The 2.7-liter six-cylinder in the Boxster delivers 265 horsepower and ekes out an EPA-estimated 22/32 mpg City/Highway with the 7-speed dual-clutch gearbox (20/30 mpg with manual shift). Auto start/stop is standard.

Boxster S features a 3.4-liter engine that produces 315 horsepower and 266 pound-feet of torque. Boxster S cuts about a second off the standard Boxsters estimated 5.5-second 0-to-60 times. With dual-clutch, Boxster S gets an EPA-estimated 21/30 mpg.

The Porsche Boxster is handsome, competent and more fun to drive than the original. If we hadnt seen how far the German maker could go with the latest 911, we might have thought this was the marques flagship.


2013 Porsche Boxster

The 2013 Porsche Boxster features a lightweight new body with fresh styling and a completely revamped chassis that rides on a longer wheelbase and a wider track with larger wheels. Two six-cylinder engines are available, a 2.7-liter for the 2013 Boxster and a 3.4-liter liter for the 2013 Boxster S, each more powerful yet more fuel-efficient than the engine it replaces due to direct fuel injection and other technologies.

How far things have come since the original Porsche Boxster made its debut 15 years ago. Back then, it was one of an assortment of new German roadsters, along with the Mercedes-Benz SLK and the BMW Z3, aiming to carve out a niche above that most affordable of 2-seaters, the Mazda Miata. That first-generation Porsche was fun to drive and arguably the most sporty and competent of the Teutonic trio, but there was a massive gap between the Boxster and the classic 911. Each successive generation of the Boxster has gotten better and better, both in terms of looks and performance. And that's clearly the case with the 2013 redesign.

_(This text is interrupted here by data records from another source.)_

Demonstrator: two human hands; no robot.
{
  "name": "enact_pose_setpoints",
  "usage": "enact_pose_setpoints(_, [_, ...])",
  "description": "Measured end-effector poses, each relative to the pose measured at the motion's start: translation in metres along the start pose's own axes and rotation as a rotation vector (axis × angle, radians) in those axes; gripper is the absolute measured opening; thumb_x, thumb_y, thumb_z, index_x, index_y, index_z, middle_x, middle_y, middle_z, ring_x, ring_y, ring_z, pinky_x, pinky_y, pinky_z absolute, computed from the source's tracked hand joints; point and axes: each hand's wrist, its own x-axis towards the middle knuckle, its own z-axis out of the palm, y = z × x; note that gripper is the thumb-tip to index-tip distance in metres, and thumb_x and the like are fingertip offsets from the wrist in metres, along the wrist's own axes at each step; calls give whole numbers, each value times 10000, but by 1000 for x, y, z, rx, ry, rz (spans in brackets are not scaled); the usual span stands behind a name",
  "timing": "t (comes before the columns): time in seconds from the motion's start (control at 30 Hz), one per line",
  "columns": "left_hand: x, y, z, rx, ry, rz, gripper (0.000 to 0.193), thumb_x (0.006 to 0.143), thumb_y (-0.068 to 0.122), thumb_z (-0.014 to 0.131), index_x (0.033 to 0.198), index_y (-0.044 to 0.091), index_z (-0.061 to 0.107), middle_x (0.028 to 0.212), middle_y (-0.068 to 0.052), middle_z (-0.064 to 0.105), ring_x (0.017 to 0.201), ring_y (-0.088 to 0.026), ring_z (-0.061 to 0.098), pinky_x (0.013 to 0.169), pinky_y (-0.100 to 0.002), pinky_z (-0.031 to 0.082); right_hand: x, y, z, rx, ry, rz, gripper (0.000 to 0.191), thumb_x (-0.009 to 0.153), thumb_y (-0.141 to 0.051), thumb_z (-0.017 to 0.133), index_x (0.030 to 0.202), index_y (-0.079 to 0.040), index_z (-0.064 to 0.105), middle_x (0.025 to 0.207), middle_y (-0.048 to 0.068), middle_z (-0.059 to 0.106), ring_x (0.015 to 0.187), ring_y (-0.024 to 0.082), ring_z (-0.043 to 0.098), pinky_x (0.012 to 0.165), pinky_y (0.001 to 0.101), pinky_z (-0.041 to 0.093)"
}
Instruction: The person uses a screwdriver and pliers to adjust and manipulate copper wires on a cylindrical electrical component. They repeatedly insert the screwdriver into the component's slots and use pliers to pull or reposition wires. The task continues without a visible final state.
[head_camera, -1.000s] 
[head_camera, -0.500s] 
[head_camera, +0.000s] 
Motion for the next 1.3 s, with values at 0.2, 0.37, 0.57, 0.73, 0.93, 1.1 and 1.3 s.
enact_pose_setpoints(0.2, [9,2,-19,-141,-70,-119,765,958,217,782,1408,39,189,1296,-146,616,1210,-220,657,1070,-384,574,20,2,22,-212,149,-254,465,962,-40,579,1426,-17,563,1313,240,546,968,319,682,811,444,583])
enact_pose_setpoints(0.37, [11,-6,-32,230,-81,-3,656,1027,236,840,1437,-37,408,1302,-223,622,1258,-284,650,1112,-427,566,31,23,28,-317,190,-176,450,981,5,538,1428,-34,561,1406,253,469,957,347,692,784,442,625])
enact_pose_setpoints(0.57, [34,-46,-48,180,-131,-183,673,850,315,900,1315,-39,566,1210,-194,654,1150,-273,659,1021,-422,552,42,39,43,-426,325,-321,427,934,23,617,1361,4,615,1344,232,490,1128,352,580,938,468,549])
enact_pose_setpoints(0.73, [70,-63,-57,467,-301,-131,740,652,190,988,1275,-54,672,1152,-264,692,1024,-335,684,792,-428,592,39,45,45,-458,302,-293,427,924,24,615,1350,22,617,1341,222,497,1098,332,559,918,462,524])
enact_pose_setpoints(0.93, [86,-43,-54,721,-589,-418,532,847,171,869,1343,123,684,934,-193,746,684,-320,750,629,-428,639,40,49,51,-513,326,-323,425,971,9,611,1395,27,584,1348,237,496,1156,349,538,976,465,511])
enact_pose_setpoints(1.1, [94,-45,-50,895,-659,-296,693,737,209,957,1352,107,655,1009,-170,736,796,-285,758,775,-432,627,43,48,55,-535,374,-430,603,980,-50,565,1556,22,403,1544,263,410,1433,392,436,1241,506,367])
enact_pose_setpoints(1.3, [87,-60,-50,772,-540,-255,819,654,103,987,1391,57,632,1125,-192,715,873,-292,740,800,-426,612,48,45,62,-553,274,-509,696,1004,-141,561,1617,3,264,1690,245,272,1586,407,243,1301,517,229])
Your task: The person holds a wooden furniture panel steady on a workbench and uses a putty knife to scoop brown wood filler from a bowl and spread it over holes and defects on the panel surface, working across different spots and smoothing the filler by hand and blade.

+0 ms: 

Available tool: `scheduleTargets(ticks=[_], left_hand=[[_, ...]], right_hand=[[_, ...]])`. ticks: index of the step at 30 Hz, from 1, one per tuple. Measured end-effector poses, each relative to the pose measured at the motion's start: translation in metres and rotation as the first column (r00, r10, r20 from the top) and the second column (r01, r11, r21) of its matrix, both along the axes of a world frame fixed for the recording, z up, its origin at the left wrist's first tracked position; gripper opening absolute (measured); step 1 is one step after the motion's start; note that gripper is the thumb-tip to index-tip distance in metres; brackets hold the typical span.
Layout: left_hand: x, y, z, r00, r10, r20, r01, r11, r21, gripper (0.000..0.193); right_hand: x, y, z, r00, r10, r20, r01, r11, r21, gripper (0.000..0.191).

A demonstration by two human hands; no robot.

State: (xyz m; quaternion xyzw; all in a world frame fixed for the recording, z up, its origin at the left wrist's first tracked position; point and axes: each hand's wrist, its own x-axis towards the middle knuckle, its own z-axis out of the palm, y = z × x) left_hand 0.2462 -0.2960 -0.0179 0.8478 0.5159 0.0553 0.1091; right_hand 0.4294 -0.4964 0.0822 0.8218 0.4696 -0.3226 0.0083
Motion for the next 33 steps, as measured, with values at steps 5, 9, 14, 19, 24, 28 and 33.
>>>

This latest version is more mature than the outgoing model. The new roadster is a significant achievement that takes what has long been the entry to the Porsche franchise and moves it up several notches. While it's by no means perfect, the new Boxster is good enough to give some Porsche aficionados reason to think twice before moving all the way up to the new 911, at nearly twice the price.

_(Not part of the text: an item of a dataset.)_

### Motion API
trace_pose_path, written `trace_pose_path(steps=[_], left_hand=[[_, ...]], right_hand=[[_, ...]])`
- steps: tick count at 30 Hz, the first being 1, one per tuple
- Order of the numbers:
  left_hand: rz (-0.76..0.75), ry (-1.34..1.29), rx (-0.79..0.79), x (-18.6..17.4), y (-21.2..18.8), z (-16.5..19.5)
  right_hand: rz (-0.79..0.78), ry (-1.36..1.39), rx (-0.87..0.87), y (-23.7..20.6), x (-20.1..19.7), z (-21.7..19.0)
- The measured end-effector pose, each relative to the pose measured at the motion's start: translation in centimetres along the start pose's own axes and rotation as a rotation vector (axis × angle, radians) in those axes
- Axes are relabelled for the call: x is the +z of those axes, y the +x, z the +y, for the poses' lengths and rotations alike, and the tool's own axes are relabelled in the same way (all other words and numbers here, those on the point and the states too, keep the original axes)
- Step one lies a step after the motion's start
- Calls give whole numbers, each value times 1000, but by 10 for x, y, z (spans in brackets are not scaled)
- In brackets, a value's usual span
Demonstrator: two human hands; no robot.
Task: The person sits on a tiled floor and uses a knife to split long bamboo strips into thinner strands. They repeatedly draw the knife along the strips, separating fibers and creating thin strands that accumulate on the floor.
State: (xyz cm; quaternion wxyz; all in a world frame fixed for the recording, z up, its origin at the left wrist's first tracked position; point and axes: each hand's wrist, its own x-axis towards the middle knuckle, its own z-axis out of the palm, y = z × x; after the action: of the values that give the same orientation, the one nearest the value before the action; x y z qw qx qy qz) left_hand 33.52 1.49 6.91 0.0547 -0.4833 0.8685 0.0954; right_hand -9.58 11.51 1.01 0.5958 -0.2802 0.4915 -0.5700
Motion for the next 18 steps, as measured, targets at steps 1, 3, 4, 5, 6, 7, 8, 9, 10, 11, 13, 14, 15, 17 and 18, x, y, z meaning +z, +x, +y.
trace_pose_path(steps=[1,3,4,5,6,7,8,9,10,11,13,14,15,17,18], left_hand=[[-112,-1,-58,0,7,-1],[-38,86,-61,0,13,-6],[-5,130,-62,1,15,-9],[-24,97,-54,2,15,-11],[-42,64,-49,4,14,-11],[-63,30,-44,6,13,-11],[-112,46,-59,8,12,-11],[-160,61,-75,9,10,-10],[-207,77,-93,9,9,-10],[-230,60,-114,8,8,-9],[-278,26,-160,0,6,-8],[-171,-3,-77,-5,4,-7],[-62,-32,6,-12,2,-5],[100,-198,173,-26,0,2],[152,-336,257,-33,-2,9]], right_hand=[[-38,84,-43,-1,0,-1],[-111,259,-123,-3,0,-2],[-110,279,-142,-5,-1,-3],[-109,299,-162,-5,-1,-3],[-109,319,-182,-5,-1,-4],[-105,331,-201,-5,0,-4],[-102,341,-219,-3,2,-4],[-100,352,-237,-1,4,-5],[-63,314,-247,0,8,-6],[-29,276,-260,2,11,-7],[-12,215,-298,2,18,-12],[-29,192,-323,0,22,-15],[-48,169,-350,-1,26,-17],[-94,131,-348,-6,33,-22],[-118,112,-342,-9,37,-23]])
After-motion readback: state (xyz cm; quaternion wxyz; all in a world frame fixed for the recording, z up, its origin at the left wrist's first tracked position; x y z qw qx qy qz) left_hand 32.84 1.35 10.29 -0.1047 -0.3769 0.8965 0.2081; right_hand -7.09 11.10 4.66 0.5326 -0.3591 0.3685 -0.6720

Like the seventh-generation Porsche 911, the new Boxster is longer, slightly wider and a half-inch lower than before. It makes extensive use of lightweight materials including magnesium and aluminum, which results in both a lower overall mass and a better center of gravity.

We were somewhat surprised when we first heard Porsche would downsize the base engine, which drops from 2.9 to just 2.7 liters. But that proved no reason to worry, the wizards of Stuttgart still managing to squeeze out 10 more horsepower than before, at 265 hp. Torque did slip, ever so slightly, but not enough to negatively impact performance, we quickly discovered.

Better yet, the 2013 Porsche Boxster winds up eking out a full 3 mpg increase in highway fuel economy: now rating an EPA-estimated 32 mpg Highway with the 7-speed dual clutch gearbox.

For those who want more performance, there's the new Boxster S which swaps for a bigger 3.4-liter package that takes power up to 315 hp, a 5-horsepower bump over the old Boxster S, while torque holds flat at 266 pound-feet. With the lighter mass and other improvements, the 2013 Boxster S cuts about a second off the standard Boxster's estimated 5.5 second 0 to 60 times.

If there are reasons to be disappointed they include the decision to make the optional manual gearbox a 6-speed, rather than offering the breakthrough 7-speed introduced with the all-new 2012 Porsche 911. The other gripe is with the new electro-hydraulic steering system. Okay, not a big gripe. It does pretty much everything you ask of it except deliver the sort of progressive build-up of resistance you might expect the faster and deeper you dive into a corner. That said, the steering feels slightly more precise than that on the 911, which a Porsche engineer explained was the benefit of launching the 2013 Boxster a half-year later.

But the bottom line for us is that the new 2013 Boxster is what we always knew Porsche was capable of. It's handsome, competent and as much fun to drive as the original. Okay, a lot more fun. If we hadn't seen how far the German maker could go with the latest 911 we might have thought this was the marque's flagship.